→ Directions
Transcribe word for word the section of the records below that opens with the line containing "Could you tag the blue" and closes with the line containing "Where can the white tissue ball be"; drop every picture.

→ Given records

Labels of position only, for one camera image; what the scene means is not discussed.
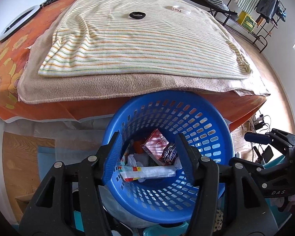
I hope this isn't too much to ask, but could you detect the red juice pouch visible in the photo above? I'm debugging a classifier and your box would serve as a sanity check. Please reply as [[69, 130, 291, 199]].
[[141, 129, 169, 166]]

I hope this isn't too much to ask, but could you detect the floor cables and charger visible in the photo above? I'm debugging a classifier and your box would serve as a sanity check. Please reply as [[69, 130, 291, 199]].
[[248, 110, 276, 165]]

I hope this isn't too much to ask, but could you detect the orange floral bedsheet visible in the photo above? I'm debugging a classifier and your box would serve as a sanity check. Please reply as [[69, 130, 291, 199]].
[[0, 0, 270, 127]]

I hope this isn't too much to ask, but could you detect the black hair tie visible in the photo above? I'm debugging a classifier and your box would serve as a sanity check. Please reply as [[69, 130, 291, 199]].
[[129, 11, 147, 20]]

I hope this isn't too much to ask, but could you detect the white ring light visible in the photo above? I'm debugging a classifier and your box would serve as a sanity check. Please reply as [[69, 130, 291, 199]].
[[0, 5, 42, 43]]

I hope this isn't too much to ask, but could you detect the large white tissue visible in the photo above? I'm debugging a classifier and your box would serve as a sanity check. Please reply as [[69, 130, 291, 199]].
[[127, 153, 149, 167]]

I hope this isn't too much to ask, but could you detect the green white milk carton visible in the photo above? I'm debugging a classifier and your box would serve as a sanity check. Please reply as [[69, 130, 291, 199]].
[[120, 140, 136, 166]]

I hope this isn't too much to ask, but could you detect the beige fleece blanket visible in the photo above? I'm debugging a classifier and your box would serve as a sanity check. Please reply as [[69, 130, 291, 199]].
[[18, 0, 269, 104]]

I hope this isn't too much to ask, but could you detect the blue plastic laundry basket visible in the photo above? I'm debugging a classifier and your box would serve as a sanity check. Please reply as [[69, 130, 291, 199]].
[[103, 91, 234, 224]]

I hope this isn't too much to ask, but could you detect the yellow green box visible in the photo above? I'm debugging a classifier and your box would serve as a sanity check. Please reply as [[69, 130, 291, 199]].
[[237, 11, 257, 32]]

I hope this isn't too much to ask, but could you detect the dark hanging jacket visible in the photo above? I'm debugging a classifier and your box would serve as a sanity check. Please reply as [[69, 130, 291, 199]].
[[255, 0, 286, 24]]

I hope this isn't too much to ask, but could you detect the striped yellow towel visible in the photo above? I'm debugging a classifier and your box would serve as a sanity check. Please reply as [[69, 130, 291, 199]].
[[38, 0, 252, 79]]

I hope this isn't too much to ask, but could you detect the white silicone wristband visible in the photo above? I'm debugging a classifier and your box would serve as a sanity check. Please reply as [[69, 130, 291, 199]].
[[166, 5, 191, 15]]

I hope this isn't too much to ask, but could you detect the orange plastic cap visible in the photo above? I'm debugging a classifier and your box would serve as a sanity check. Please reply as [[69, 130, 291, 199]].
[[133, 140, 145, 154]]

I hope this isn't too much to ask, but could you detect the colourful long snack packet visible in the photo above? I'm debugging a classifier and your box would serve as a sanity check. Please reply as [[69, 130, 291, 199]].
[[117, 166, 176, 182]]

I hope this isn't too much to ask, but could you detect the snickers bar wrapper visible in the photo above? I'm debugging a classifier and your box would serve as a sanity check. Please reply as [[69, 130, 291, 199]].
[[162, 143, 178, 165]]

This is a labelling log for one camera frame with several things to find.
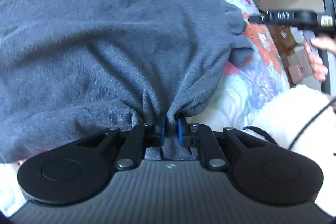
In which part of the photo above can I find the grey polo shirt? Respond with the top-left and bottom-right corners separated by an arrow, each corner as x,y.
0,0 -> 255,164

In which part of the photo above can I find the person's right hand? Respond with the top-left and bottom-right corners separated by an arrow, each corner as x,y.
303,36 -> 335,82

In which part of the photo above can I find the floral quilt bedspread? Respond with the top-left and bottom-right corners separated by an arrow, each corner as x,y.
0,0 -> 291,217

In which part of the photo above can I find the white fluffy garment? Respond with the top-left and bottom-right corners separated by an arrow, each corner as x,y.
244,85 -> 335,216

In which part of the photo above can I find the black cable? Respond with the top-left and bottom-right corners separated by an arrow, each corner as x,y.
287,97 -> 336,150

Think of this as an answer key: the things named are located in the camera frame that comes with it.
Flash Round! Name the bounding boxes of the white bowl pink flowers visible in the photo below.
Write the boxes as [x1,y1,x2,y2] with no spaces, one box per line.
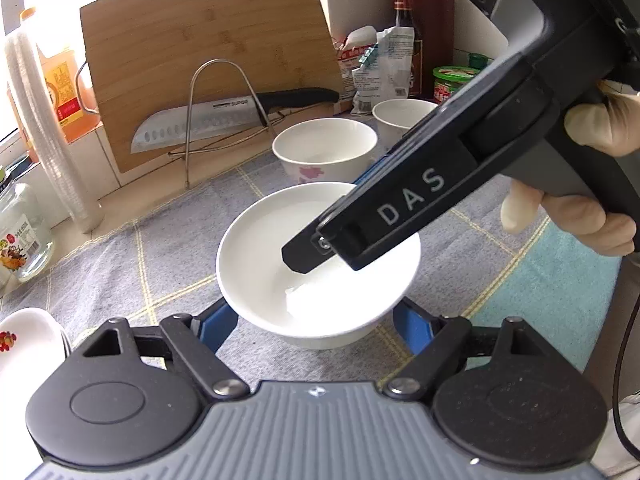
[271,118,378,183]

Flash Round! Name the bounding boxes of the white fruit plate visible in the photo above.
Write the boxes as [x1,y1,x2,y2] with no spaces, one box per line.
[1,308,68,376]

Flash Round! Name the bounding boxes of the right gloved hand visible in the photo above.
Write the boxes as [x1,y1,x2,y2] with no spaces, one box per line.
[499,89,640,257]

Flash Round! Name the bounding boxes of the green lid sauce jar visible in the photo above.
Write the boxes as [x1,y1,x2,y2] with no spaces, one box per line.
[432,66,480,104]

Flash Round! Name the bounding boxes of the white plastic food bag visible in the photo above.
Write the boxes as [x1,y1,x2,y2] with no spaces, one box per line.
[352,26,411,115]

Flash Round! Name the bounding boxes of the wooden knife block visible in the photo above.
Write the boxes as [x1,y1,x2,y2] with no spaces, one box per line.
[394,0,454,99]

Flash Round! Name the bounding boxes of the steel santoku knife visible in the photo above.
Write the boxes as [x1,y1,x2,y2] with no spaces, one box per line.
[130,88,340,154]

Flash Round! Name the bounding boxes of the dark soy sauce bottle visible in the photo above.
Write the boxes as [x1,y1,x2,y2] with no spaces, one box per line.
[394,0,423,98]

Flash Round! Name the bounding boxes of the red white seasoning bag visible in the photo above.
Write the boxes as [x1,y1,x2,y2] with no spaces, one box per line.
[333,25,376,101]

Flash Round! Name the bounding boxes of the glass jar green lid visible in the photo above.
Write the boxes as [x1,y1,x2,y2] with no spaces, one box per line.
[1,171,54,283]

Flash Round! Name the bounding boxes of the bamboo cutting board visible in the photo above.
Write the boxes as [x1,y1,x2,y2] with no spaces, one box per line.
[80,0,342,172]

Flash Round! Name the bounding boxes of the orange oil bottle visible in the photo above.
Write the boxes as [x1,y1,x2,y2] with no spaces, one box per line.
[20,6,100,143]

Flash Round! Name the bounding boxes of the right plastic wrap roll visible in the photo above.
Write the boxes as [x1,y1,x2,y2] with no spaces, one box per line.
[4,29,104,233]

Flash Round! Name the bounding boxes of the steel wire rack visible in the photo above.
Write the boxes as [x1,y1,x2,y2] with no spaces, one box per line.
[170,58,276,188]

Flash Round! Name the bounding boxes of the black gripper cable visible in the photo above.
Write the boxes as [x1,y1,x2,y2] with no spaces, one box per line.
[612,303,640,463]

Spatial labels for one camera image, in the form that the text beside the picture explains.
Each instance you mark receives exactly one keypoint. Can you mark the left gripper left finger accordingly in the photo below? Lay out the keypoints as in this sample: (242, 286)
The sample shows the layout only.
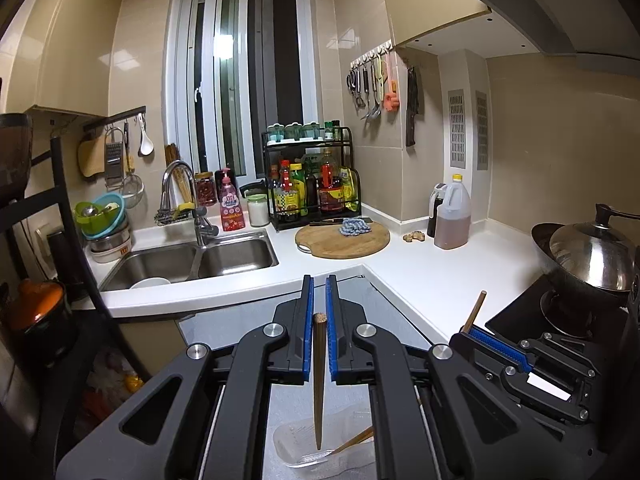
(205, 414)

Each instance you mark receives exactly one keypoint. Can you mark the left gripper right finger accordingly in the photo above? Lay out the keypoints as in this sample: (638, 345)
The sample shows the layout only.
(437, 415)

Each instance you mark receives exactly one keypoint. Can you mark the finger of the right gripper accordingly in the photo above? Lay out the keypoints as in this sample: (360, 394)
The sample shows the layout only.
(499, 349)

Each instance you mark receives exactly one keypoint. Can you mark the wooden chopstick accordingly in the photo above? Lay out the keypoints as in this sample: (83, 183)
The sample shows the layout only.
(475, 311)
(359, 438)
(318, 368)

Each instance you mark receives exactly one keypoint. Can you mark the clear plastic utensil holder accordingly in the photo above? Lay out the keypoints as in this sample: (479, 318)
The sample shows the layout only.
(296, 446)

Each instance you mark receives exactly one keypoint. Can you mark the chrome kitchen faucet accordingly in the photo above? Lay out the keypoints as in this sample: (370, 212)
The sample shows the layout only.
(190, 207)

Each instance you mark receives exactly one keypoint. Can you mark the black gas stove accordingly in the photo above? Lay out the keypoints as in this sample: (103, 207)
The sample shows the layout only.
(541, 309)

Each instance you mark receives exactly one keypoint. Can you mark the round wooden cutting board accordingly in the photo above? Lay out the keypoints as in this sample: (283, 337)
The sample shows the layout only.
(327, 242)

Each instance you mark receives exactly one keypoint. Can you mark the blue dish cloth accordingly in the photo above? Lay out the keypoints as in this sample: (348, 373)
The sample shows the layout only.
(355, 226)

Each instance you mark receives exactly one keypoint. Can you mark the black wok with lid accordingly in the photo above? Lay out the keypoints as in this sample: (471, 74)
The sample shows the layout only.
(589, 258)

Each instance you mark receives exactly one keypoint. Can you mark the ginger root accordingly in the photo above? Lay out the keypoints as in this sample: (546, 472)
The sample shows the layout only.
(414, 235)

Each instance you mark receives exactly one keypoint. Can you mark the plastic oil jug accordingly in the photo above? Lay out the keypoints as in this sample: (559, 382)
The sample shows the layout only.
(454, 214)

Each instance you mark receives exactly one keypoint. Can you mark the white jar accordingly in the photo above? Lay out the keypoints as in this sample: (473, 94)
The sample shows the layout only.
(258, 210)

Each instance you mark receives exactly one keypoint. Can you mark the stainless steel sink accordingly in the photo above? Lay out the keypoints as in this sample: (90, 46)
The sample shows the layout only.
(227, 255)

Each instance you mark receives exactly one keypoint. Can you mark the black condiment rack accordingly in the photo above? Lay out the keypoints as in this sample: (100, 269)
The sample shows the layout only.
(310, 174)

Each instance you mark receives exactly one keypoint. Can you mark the pink dish soap bottle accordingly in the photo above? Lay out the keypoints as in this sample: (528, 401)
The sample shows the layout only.
(231, 212)

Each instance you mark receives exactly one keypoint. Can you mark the red jar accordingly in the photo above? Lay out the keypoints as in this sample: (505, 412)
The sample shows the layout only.
(205, 188)

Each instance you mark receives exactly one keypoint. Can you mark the orange pot lid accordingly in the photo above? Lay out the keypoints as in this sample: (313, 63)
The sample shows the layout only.
(34, 301)

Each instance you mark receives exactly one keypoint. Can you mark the green and blue basins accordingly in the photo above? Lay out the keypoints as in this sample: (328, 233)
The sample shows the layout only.
(101, 217)

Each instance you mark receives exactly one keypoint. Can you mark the black cleaver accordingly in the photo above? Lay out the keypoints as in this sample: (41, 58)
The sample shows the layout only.
(413, 107)

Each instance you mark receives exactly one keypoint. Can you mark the hanging scissors and tools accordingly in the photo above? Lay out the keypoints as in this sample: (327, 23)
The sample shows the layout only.
(362, 85)

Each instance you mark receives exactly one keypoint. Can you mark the hanging orange peeler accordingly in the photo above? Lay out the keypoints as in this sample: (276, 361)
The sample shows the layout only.
(391, 99)

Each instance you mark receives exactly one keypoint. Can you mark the hanging white ladle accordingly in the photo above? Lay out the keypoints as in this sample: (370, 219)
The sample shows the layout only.
(146, 146)

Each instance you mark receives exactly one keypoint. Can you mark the black metal shelf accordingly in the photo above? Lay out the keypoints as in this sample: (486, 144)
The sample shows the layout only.
(63, 247)

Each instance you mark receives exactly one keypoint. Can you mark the hanging metal grater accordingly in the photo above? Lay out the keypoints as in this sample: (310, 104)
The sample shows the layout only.
(114, 157)

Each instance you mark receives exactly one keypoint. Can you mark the range hood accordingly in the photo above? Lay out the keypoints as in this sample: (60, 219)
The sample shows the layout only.
(603, 35)

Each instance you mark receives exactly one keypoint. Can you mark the brown bowl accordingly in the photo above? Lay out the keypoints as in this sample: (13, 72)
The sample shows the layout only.
(15, 155)

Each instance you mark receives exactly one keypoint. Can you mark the window frame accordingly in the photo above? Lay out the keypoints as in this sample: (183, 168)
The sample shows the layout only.
(233, 68)

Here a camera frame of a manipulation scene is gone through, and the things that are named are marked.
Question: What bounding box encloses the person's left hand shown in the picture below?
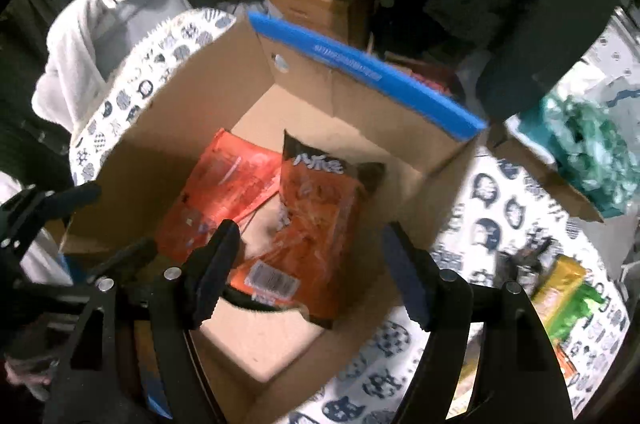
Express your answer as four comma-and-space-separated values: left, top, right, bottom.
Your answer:
3, 357, 53, 402

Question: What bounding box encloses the grey white fleece clothing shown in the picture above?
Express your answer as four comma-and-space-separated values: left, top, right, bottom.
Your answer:
30, 0, 277, 135

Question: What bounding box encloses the black snack bar wrapper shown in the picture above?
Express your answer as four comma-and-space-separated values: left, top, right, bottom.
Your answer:
494, 238, 552, 292

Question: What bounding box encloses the cat pattern tablecloth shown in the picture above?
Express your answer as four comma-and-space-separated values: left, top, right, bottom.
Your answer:
63, 9, 629, 423

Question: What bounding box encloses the gold foil snack bag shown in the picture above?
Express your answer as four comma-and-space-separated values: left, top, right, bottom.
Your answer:
532, 255, 587, 331

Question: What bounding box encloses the teal green plastic bag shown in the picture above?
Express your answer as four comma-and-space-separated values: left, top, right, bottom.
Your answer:
518, 92, 639, 217

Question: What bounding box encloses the green snack bag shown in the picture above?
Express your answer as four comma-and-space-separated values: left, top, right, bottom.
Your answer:
547, 283, 604, 344

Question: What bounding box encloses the orange black chip bag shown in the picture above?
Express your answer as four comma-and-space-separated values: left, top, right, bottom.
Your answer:
224, 132, 386, 329

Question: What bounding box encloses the red snack bag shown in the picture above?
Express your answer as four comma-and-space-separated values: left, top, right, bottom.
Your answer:
154, 129, 282, 262

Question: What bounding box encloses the cardboard box with blue edge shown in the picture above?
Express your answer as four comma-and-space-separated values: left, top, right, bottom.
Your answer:
62, 14, 487, 423

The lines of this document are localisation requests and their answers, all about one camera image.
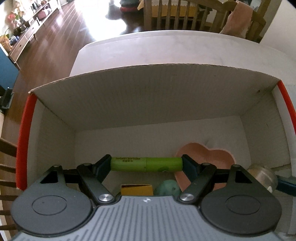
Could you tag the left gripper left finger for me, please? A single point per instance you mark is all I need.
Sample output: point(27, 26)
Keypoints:
point(89, 178)

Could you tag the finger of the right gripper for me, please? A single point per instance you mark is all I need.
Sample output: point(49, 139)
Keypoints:
point(286, 185)

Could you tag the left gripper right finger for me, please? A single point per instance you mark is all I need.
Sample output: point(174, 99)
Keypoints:
point(203, 178)

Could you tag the green tube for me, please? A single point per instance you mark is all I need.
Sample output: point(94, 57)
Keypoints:
point(136, 164)

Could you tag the pink heart dish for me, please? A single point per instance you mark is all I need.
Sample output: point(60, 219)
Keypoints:
point(222, 159)

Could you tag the teal round toy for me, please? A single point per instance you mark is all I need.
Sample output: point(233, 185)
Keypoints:
point(168, 188)

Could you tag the yellow block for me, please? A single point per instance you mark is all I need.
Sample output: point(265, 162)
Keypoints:
point(136, 190)

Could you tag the wooden chair left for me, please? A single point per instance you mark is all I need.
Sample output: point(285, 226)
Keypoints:
point(9, 191)

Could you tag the red cardboard box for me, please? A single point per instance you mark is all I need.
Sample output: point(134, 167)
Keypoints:
point(155, 110)

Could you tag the blue cabinet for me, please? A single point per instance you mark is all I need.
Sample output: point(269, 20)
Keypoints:
point(8, 71)

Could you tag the chair with pink cloth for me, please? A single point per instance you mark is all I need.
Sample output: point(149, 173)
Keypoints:
point(242, 21)

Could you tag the dark wooden dining chair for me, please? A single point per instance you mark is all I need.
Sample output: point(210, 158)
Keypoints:
point(206, 16)

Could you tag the long wooden TV console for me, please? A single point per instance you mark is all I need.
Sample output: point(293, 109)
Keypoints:
point(42, 10)

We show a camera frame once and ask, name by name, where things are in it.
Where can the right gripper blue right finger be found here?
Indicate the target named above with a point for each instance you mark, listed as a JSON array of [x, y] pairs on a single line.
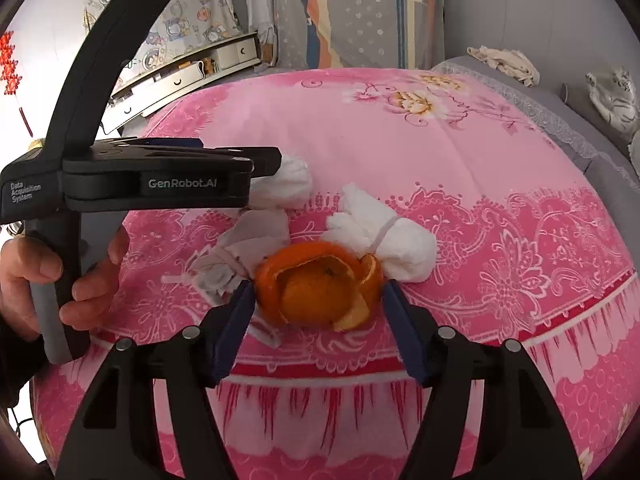
[[407, 335]]

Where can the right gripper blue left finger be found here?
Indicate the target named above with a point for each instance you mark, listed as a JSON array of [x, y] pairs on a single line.
[[228, 326]]

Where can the orange peel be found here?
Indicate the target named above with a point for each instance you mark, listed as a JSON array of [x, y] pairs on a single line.
[[319, 285]]

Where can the person's left hand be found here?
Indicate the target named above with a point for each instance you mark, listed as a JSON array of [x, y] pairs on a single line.
[[25, 261]]

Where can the grey crumpled tissue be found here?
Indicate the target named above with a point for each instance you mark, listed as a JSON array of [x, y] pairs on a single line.
[[216, 271]]

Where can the white tissue ball right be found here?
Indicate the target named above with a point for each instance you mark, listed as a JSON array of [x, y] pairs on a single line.
[[364, 225]]

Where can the white tissue ball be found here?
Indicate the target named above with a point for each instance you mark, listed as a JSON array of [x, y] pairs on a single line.
[[289, 188], [364, 225]]

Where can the white drawer cabinet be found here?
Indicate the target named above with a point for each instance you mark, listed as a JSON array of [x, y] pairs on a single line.
[[148, 93]]

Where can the white tissue ball left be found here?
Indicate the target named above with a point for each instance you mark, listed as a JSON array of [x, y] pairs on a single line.
[[289, 188]]

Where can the pink floral quilt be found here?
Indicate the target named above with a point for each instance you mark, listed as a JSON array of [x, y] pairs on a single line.
[[437, 182]]

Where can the cartoon patterned mattress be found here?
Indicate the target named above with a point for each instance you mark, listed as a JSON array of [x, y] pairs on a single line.
[[183, 26]]

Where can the grey sofa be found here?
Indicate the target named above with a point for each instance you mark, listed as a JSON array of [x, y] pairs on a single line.
[[604, 166]]

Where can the cream crumpled cloth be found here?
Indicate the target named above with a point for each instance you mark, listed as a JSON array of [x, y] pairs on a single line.
[[512, 63]]

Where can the grey cushion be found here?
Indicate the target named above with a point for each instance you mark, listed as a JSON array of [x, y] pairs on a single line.
[[577, 99]]

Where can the striped grey mattress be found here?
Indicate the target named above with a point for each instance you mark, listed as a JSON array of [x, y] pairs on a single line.
[[359, 33]]

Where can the white tiger plush toy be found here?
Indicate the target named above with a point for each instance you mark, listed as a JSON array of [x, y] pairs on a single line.
[[614, 96]]

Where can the red wall decoration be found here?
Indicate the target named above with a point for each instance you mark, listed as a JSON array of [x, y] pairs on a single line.
[[9, 76]]

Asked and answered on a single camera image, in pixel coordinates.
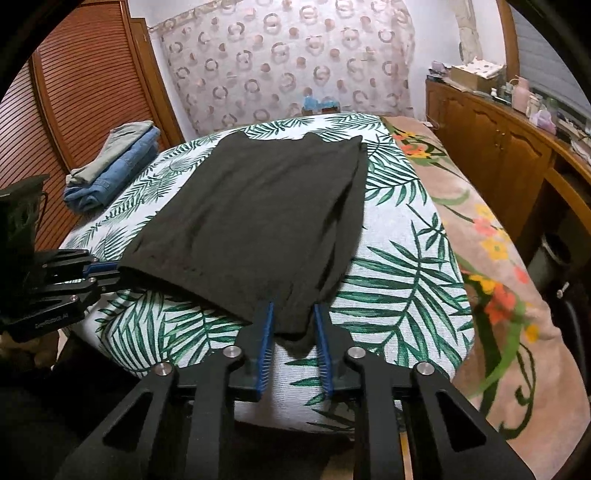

→ Response to this exercise
Could you tag the blue cabinet for me, please? A single point per instance you mark is all I need.
Sample output: point(269, 20)
Keypoints:
point(8, 71)

Could you tag the chair with pink cloth for me, please? A single point per instance you mark is all I need.
Sample output: point(149, 173)
Keypoints:
point(242, 21)

Could you tag the dark wooden dining chair for me, please? A single point per instance you mark is all I need.
Sample output: point(210, 158)
Keypoints:
point(206, 16)

Could you tag the long wooden TV console for me, please? A single point per instance you mark is all I need.
Sample output: point(293, 109)
Keypoints:
point(42, 10)

We show a camera frame once and ask, name by name, where things are in it.
Where can the right gripper blue right finger be found here?
Indicate the target named above with a point for each instance you mark, listed as a JSON array of [x, y] pairs on a single line.
[[407, 335]]

Where can the right gripper blue left finger be found here?
Indicate the target named above with a point for each instance you mark, listed as a JSON array of [x, y] pairs on a single line.
[[228, 326]]

Where can the orange peel be found here?
Indicate the target named above with a point for each instance you mark, listed as a JSON array of [x, y] pairs on a single line.
[[319, 285]]

Where can the person's left hand be found here?
Indicate the target named above with a point for each instance you mark, listed as a JSON array of [x, y] pairs on a single line.
[[25, 261]]

Where can the grey crumpled tissue be found here?
Indicate the target named above with a point for each instance you mark, listed as a JSON array of [x, y] pairs on a single line.
[[216, 271]]

Where can the white tissue ball right be found here?
Indicate the target named above with a point for each instance you mark, listed as a JSON array of [x, y] pairs on a single line.
[[364, 225]]

Where can the white tissue ball be found here?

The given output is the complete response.